Elles tâtent du brie !
L’exception française existe-t-elle ? J’y ai cru bien longtemps, mais je commence à en douter ! Certains comportements attitudes se retrouvent bien sûr fréquemment chez nos compatriotes, mais d’autres peuples et nations les pratiquent conjointement. Je me référerai entre autres au fait de jeter des papiers gras dans la rue, de traverser en dehors des clous ou de klaxonner de façon intempestive en faisant ou non un bras d’honneur.

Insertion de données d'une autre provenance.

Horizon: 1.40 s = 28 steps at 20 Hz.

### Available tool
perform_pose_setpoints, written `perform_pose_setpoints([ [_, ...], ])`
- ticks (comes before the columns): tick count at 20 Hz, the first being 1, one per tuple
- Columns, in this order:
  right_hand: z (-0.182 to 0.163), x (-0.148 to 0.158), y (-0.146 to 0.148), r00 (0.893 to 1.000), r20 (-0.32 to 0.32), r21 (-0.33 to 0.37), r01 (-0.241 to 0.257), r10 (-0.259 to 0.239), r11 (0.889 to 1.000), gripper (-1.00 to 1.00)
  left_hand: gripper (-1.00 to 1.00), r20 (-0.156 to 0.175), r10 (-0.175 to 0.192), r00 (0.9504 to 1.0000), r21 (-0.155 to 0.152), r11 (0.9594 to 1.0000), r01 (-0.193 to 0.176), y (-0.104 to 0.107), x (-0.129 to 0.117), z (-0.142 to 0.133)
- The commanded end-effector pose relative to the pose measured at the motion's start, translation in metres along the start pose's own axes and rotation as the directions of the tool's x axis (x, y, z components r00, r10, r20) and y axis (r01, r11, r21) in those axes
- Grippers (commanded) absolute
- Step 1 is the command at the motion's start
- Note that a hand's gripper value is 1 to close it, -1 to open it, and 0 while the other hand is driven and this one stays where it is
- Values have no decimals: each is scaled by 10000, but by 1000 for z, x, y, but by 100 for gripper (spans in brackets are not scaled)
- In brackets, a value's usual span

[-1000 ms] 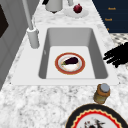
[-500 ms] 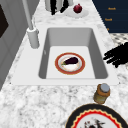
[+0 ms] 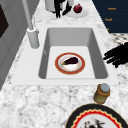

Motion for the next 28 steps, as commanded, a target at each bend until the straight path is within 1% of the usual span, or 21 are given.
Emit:
perform_pose_setpoints([
  [1,22,0,-11,9993,-102,-750,-359,353,9965,-100,0,0,0,10000,0,10000,0,0,0,0],
  [4,27,3,-6,9994,14,-513,-349,351,9981,-100,0,0,0,10000,0,10000,0,0,0,0],
  [5,31,4,-3,9985,-121,-805,-546,538,9953,-100,0,0,0,10000,0,10000,0,0,0,0],
  [6,34,5,-3,9980,-136,-913,-631,621,9938,-100,0,0,0,10000,0,10000,0,0,0,0],
  [7,42,3,-6,9968,-275,-1380,-780,749,9873,-100,0,0,0,10000,0,10000,0,0,0,0],
  [9,47,5,-19,9950,-309,-1399,-980,946,9853,-100,0,0,0,10000,0,10000,0,0,0,0],
  [12,61,3,-39,9957,-170,-1171,-922,908,9888,-100,0,0,0,10000,0,10000,0,0,0,0],
  [16,78,-1,-64,9953,-173,-1109,-968,955,9891,-100,0,0,0,10000,0,10000,0,0,0,0],
  [17,75,-3,-68,9958,-147,-1009,-919,909,9906,-100,0,0,0,10000,0,10000,0,0,0,0],
  [18,64,-6,-66,9971,-67,-827,-755,752,9937,-100,0,0,0,10000,0,10000,0,0,0,0],
  [19,55,-8,-66,9976,-34,-782,-698,698,9945,-100,0,0,0,10000,0,10000,0,0,0,0],
  [20,37,-11,-66,9972,34,-636,-738,742,9952,-100,0,0,0,10000,0,10000,0,0,0,0],
  [21,27,-14,-61,9958,35,-602,-915,919,9940,-100,0,0,0,10000,0,10000,0,0,0,0],
  [23,6,-19,-56,9937,-63,-725,-1120,1119,9911,-100,0,0,0,10000,0,10000,0,0,0,0],
  [28,-45,-34,-47,9935,-54,-779,-1142,1141,9904,-100,0,0,0,10000,0,10000,0,0,0,0],
])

Cela semble très français et très « bien de chez nous », mais nous sommes loin d’en avoir l’apanage et encore moins l’exclusivité. Il suffit d’aller à Rome, au Caire, à Port-au- Prince ou dans tant d’autres grandes métropoles pour s’en assurer. Seul, tâter les fromages me semble spécifique aux Français. Qui d’autre oserait ce geste, en dehors peut-être de quelques Belges à Liège ou à Namur ! Ce qui en fin de compte justifierait aisément le rattachement de la Wallonie à la France en cas d’éclatement possible de la Belgique, car c’est bien connu, les Flamands, ce n’est pas très tâtant !
Rien à première vue, mais aussi après une longue
introspection, ne peut caractériser les Français de manière unique, exclusive
et univoque. Rien de ce que nous faisons de façon majoritaire et exclusive,
de ce dont nous sommes fiers (ou dont nous puissions avoir honte) rien de
ce qui peut nous dépeindre et nous définir n’est la marque unique et
consubstantielle de notre nation et de notre culture. J’ai abordé plus haut le
cas des papiers gras, mais dans ce domaine nos voisins espagnols sont aussi
très performants et pourraient fort nous damer le pion dans cette spécialité.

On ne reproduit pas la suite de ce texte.